I need the entries printed again word for word, without the images.
== Segment start ==
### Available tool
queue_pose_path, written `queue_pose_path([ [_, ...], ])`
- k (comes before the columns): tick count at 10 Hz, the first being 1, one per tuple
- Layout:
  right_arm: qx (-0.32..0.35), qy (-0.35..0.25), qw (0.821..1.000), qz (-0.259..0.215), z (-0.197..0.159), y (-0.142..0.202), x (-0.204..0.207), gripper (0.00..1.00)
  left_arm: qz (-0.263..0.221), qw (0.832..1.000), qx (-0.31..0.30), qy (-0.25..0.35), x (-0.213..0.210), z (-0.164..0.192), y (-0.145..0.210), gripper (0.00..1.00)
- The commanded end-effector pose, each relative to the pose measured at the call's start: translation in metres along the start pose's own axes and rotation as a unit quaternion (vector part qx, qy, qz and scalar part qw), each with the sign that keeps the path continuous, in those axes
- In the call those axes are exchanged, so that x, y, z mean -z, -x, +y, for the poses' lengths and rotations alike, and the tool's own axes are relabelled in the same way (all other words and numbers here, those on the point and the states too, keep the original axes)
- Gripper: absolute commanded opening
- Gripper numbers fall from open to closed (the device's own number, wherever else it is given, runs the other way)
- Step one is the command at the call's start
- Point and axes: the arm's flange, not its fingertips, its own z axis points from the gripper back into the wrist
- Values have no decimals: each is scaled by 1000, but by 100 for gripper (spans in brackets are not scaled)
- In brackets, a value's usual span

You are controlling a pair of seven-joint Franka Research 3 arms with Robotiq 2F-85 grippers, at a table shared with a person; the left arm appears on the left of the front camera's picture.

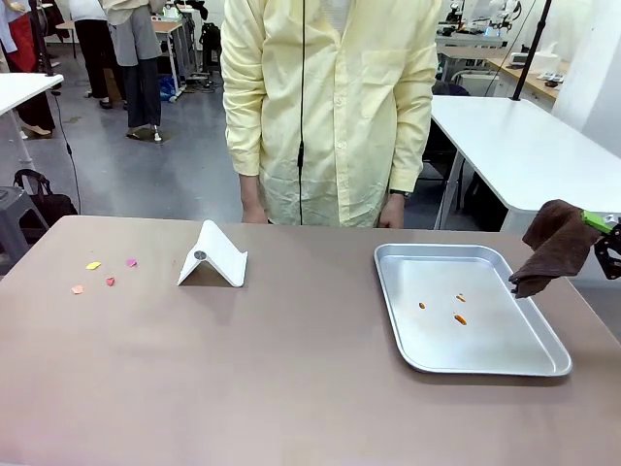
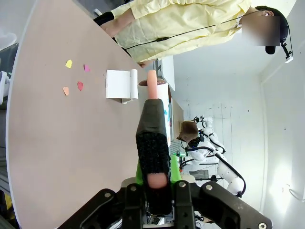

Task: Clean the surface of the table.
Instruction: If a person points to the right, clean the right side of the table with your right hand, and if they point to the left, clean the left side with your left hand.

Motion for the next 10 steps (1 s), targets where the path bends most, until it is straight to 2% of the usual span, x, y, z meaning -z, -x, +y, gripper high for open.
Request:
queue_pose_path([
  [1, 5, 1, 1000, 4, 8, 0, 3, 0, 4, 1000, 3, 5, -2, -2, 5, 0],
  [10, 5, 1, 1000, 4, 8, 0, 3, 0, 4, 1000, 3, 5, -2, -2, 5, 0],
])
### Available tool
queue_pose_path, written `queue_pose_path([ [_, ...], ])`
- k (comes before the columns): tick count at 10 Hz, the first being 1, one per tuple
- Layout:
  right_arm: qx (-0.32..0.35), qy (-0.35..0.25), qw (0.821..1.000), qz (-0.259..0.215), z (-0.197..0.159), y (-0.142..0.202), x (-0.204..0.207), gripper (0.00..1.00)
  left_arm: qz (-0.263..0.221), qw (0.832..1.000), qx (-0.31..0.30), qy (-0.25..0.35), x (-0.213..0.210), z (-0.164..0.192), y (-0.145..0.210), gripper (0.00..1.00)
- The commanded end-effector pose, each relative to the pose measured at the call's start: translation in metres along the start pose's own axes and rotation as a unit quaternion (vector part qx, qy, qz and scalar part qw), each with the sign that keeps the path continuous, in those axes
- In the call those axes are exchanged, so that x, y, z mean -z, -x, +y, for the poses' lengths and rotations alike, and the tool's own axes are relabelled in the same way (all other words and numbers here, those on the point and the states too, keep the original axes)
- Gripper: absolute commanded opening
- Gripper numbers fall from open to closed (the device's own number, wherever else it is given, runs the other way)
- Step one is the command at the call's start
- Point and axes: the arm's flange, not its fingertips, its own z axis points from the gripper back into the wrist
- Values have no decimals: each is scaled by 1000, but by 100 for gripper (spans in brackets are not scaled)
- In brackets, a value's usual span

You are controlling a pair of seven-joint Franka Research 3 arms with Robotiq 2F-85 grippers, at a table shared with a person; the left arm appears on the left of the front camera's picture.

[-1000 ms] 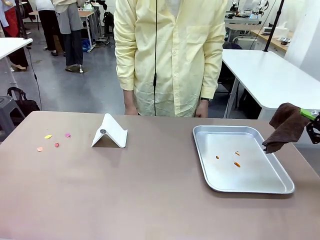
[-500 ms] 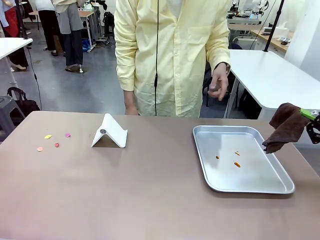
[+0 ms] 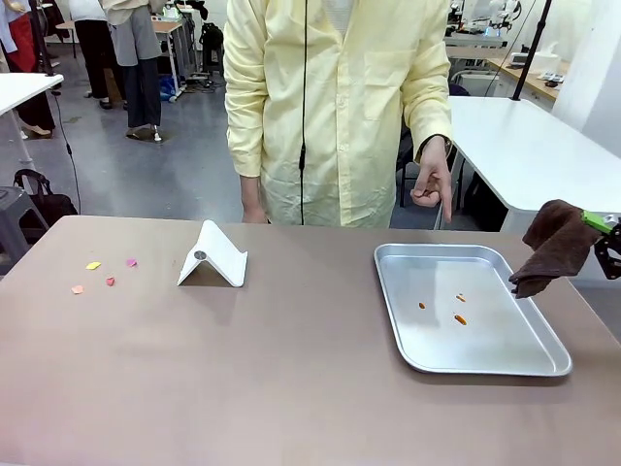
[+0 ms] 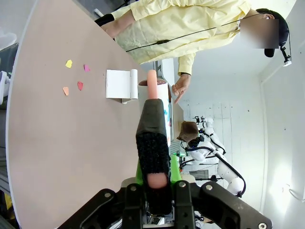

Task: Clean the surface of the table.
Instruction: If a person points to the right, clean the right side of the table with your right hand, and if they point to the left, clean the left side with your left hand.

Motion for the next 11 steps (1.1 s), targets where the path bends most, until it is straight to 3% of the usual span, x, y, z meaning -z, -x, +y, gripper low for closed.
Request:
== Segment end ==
__Exercise result__
### Available tool
queue_pose_path, written `queue_pose_path([ [_, ...], ])`
- k (comes before the columns): tick count at 10 Hz, the first being 1, one per tuple
- Layout:
  right_arm: qx (-0.32..0.35), qy (-0.35..0.25), qw (0.821..1.000), qz (-0.259..0.215), z (-0.197..0.159), y (-0.142..0.202), x (-0.204..0.207), gripper (0.00..1.00)
  left_arm: qz (-0.263..0.221), qw (0.832..1.000), qx (-0.31..0.30), qy (-0.25..0.35), x (-0.213..0.210), z (-0.164..0.192), y (-0.145..0.210), gripper (0.00..1.00)
- The commanded end-effector pose, each relative to the pose measured at the call's start: translation in metres along the start pose's own axes and rotation as a unit quaternion (vector part qx, qy, qz and scalar part qw), each with the sign that keeps the path continuous, in those axes
- In the call those axes are exchanged, so that x, y, z mean -z, -x, +y, for the poses' lengths and rotations alike, and the tool's own axes are relabelled in the same way (all other words and numbers here, those on the point and the states too, keep the original axes)
- Gripper: absolute commanded opening
- Gripper numbers fall from open to closed (the device's own number, wherever else it is given, runs the other way)
- Step one is the command at the call's start
- Point and axes: the arm's flange, not its fingertips, its own z axis points from the gripper back into the wrist
- Values have no decimals: each is scaled by 1000, but by 100 for gripper (spans in brackets are not scaled)
- In brackets, a value's usual span

You are controlling a pair of seven-joint Franka Research 3 arms with Robotiq 2F-85 grippers, at a table shared with a person; the left arm appears on the left of the front camera's picture.


Task: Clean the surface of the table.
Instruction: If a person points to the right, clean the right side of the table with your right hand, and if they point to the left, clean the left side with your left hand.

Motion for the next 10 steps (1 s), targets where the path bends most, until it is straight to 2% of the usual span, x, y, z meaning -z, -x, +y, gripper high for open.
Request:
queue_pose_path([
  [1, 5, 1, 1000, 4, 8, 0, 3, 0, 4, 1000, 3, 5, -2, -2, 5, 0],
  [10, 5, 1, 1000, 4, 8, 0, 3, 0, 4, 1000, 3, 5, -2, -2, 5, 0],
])
### Available tool
queue_pose_path, written `queue_pose_path([ [_, ...], ])`
- k (comes before the columns): tick count at 10 Hz, the first being 1, one per tuple
- Layout:
  right_arm: qx (-0.32..0.35), qy (-0.35..0.25), qw (0.821..1.000), qz (-0.259..0.215), z (-0.197..0.159), y (-0.142..0.202), x (-0.204..0.207), gripper (0.00..1.00)
  left_arm: qz (-0.263..0.221), qw (0.832..1.000), qx (-0.31..0.30), qy (-0.25..0.35), x (-0.213..0.210), z (-0.164..0.192), y (-0.145..0.210), gripper (0.00..1.00)
- The commanded end-effector pose, each relative to the pose measured at the call's start: translation in metres along the start pose's own axes and rotation as a unit quaternion (vector part qx, qy, qz and scalar part qw), each with the sign that keeps the path continuous, in those axes
- In the call those axes are exchanged, so that x, y, z mean -z, -x, +y, for the poses' lengths and rotations alike, and the tool's own axes are relabelled in the same way (all other words and numbers here, those on the point and the states too, keep the original axes)
- Gripper: absolute commanded opening
- Gripper numbers fall from open to closed (the device's own number, wherever else it is given, runs the other way)
- Step one is the command at the call's start
- Point and axes: the arm's flange, not its fingertips, its own z axis points from the gripper back into the wrist
- Values have no decimals: each is scaled by 1000, but by 100 for gripper (spans in brackets are not scaled)
- In brackets, a value's usual span

You are controlling a pair of seven-joint Franka Research 3 arms with Robotiq 2F-85 grippers, at a table shared with a person; the left arm appears on the left of the front camera's picture.

[-1000 ms] 
[-500 ms] 
[+0 ms] 
[+0 ms] 

Task: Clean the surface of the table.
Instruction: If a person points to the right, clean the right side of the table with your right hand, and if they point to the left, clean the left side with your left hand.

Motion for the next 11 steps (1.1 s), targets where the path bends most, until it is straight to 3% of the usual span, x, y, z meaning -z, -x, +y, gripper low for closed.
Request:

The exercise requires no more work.